The GTX 960 is of course based on the Maxwell architecture, with the core dubbed GM206, whose specifications amount to half of the GM204 – the core which is powering the GeForce GTX 960. The card packs in 1024 CUDA cores thanks to eight Streaming Multiprocessors, 64 Texture Units, 32 ROPS and 1MB of Level 2 cache shared across the GPU, and finally a 128-bit memory interface, opposed to the 256-bit interface found in say the GTX 980.

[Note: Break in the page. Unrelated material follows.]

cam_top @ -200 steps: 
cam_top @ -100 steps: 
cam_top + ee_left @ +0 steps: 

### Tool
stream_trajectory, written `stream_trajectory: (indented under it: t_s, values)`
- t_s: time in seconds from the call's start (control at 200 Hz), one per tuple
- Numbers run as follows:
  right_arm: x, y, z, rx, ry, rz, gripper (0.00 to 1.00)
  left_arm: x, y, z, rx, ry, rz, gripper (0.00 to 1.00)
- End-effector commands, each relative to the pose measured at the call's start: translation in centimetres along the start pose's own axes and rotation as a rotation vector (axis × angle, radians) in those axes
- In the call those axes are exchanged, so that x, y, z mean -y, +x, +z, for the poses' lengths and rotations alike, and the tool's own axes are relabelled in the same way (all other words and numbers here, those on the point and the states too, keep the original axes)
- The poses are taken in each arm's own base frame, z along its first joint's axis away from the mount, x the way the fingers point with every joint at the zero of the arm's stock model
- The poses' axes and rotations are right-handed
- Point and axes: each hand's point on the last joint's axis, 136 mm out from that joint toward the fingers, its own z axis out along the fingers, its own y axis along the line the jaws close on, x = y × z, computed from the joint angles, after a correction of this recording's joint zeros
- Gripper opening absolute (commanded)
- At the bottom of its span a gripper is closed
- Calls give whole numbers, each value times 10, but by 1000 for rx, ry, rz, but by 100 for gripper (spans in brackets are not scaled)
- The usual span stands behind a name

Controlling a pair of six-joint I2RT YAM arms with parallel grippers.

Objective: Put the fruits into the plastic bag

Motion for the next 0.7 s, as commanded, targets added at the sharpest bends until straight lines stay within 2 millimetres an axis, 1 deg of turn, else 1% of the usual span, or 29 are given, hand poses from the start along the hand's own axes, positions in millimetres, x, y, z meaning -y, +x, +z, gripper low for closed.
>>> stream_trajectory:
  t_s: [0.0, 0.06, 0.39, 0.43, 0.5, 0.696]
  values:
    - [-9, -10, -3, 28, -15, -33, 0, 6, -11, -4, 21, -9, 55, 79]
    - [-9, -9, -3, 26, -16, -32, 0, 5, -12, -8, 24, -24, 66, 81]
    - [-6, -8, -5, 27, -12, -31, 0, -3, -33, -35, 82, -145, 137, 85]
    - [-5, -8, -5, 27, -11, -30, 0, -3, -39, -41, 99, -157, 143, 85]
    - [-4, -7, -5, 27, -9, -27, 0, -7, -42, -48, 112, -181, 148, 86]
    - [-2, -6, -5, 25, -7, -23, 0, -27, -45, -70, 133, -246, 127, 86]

|Specs||GeForce GTX 960||GeForce GTX 760||AMD R9 285|
|Core Clock||1126 / 1178MHz (1241 / 1304 this sample)||980 MHz||Up to 918Mhz|
|Memory Clock||7GHz GDDR5||6GHz GDDR5||5500MHz GDDR5|
|Memory Bus Width||128-bit||256-bit||256-bit|
|Bandwidth||112.2 GB/s||192 GB/s||176 GB/s|
|Power Connectors||1 x 8-Pin||2 x 6-Pin||2 x 6-Pin|
While the card has just 112.6GB/s of bandwidth, Nvidia argue that while the cards blistering GDDR5 memory clocks (7010Mhz effective), combined with the third generation color compression technology (see below for further details) makes up for the lack of a wider bus. While we’re on the subject of clock speeds, MSI’s GeForce GTX 960 Gaming 2G sports a 100MHz overclock over the reference Nvidia design, providing a welcome increase in performance. Naturally it’s still possible to tweak clock speeds yourself – we’ll be using MSI’s own AfterBurner tool for just this purpose.
There are a subtle advantage the Maxwell GM206 has versus the GM204, the ability to decode H.265 (HEVC), making it even more attractive for those who’re looking to build a low-power home-theater or small form factor PC for the living room. Aside this nuance, other features including DirectX 12 compatibility, MFAA (known as Multi-Frame Sampled Anti-Aliasing), Dynamic Super Resolution (DSR) and finally Voxel Global Illumination remain the same as its bigger brother.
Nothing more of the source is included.